## PROBLEM TO SOLVE
Stop at the line containing "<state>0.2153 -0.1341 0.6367": every line of the listing from the first up to that one must be set down exactly.

•••••

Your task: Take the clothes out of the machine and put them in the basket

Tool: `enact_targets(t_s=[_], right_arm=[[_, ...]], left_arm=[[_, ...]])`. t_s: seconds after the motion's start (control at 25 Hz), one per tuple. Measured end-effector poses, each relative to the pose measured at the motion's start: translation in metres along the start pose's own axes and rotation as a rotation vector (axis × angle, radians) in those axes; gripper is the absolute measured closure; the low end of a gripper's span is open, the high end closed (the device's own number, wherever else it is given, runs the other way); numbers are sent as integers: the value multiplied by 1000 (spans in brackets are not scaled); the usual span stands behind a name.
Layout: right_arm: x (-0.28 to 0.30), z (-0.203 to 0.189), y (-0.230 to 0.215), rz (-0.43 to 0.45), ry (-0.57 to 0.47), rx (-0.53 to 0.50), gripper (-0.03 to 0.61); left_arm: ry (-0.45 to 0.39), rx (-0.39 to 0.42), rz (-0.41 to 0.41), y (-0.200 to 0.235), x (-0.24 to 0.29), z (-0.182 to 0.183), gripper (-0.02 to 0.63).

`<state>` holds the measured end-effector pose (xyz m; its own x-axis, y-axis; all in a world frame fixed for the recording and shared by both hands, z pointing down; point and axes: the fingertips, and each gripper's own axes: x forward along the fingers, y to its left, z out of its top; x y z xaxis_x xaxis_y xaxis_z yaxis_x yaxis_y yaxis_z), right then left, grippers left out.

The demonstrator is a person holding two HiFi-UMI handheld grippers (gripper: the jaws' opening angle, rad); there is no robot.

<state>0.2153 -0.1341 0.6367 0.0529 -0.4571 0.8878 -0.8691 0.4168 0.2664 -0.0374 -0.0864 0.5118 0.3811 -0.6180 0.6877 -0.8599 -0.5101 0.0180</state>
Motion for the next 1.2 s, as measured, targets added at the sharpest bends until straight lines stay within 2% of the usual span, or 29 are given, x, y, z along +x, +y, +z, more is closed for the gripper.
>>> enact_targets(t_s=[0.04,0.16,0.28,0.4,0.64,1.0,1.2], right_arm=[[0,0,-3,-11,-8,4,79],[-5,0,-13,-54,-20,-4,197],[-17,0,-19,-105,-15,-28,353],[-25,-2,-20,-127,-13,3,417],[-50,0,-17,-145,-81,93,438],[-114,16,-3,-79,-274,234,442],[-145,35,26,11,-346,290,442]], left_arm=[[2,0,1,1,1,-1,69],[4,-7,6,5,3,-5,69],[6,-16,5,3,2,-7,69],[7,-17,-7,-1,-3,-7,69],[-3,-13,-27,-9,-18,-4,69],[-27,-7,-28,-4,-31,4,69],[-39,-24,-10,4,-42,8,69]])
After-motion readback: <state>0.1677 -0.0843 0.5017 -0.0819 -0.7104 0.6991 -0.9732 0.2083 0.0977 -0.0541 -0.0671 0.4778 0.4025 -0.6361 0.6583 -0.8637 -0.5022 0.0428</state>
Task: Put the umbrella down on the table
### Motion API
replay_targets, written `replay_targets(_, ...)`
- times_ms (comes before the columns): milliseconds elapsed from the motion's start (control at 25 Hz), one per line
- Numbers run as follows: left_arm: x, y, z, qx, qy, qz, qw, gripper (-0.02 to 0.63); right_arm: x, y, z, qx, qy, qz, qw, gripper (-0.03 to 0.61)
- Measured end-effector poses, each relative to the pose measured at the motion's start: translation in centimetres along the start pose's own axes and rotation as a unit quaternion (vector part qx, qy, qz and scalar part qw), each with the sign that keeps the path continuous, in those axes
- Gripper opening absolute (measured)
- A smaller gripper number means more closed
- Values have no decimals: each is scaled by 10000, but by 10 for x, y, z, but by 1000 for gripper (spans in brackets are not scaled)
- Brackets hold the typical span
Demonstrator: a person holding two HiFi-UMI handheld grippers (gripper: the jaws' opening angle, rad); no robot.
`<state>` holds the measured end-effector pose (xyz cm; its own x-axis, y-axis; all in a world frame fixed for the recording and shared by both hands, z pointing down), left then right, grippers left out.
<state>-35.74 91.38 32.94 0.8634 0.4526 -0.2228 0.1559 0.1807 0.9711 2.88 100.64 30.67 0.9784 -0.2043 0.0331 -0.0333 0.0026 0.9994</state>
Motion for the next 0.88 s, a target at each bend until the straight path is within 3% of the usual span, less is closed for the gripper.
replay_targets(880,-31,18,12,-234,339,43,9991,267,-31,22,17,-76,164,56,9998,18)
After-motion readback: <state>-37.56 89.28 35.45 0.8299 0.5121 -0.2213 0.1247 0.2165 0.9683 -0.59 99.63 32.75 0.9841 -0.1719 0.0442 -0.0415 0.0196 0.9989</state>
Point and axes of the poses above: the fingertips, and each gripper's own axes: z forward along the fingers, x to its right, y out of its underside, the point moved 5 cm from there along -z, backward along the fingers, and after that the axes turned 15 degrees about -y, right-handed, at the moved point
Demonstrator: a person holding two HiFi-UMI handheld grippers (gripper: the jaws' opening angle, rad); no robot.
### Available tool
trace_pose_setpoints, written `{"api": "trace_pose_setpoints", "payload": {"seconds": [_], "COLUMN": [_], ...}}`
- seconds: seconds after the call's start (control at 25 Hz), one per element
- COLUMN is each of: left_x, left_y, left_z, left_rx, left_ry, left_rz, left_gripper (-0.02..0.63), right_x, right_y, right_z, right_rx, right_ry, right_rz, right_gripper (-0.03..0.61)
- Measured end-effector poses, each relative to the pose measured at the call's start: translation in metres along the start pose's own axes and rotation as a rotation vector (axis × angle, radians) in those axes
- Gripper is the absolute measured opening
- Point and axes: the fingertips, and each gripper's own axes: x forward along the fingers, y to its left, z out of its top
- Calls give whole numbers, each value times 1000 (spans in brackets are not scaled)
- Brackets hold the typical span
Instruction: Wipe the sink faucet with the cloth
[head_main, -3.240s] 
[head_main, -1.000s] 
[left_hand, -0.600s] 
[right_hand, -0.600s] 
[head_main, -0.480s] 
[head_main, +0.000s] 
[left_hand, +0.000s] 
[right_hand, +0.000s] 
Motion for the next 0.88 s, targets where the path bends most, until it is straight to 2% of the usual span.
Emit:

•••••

## EXPECTED OUTPUT
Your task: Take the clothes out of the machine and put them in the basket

Tool: `enact_targets(t_s=[_], right_arm=[[_, ...]], left_arm=[[_, ...]])`. t_s: seconds after the motion's start (control at 25 Hz), one per tuple. Measured end-effector poses, each relative to the pose measured at the motion's start: translation in metres along the start pose's own axes and rotation as a rotation vector (axis × angle, radians) in those axes; gripper is the absolute measured closure; the low end of a gripper's span is open, the high end closed (the device's own number, wherever else it is given, runs the other way); numbers are sent as integers: the value multiplied by 1000 (spans in brackets are not scaled); the usual span stands behind a name.
Layout: right_arm: x (-0.28 to 0.30), z (-0.203 to 0.189), y (-0.230 to 0.215), rz (-0.43 to 0.45), ry (-0.57 to 0.47), rx (-0.53 to 0.50), gripper (-0.03 to 0.61); left_arm: ry (-0.45 to 0.39), rx (-0.39 to 0.42), rz (-0.41 to 0.41), y (-0.200 to 0.235), x (-0.24 to 0.29), z (-0.182 to 0.183), gripper (-0.02 to 0.63).

`<state>` holds the measured end-effector pose (xyz m; its own x-axis, y-axis; all in a world frame fixed for the recording and shared by both hands, z pointing down; point and axes: the fingertips, and each gripper's own axes: x forward along the fingers, y to its left, z out of its top; x y z xaxis_x xaxis_y xaxis_z yaxis_x yaxis_y yaxis_z), right then left, grippers left out.

The demonstrator is a person holding two HiFi-UMI handheld grippers (gripper: the jaws' opening angle, rad); there is no robot.

<state>0.2153 -0.1341 0.6367 0.0529 -0.4571 0.8878 -0.8691 0.4168 0.2664 -0.0374 -0.0864 0.5118 0.3811 -0.6180 0.6877 -0.8599 -0.5101 0.0180</state>

Nothing further is required of this output.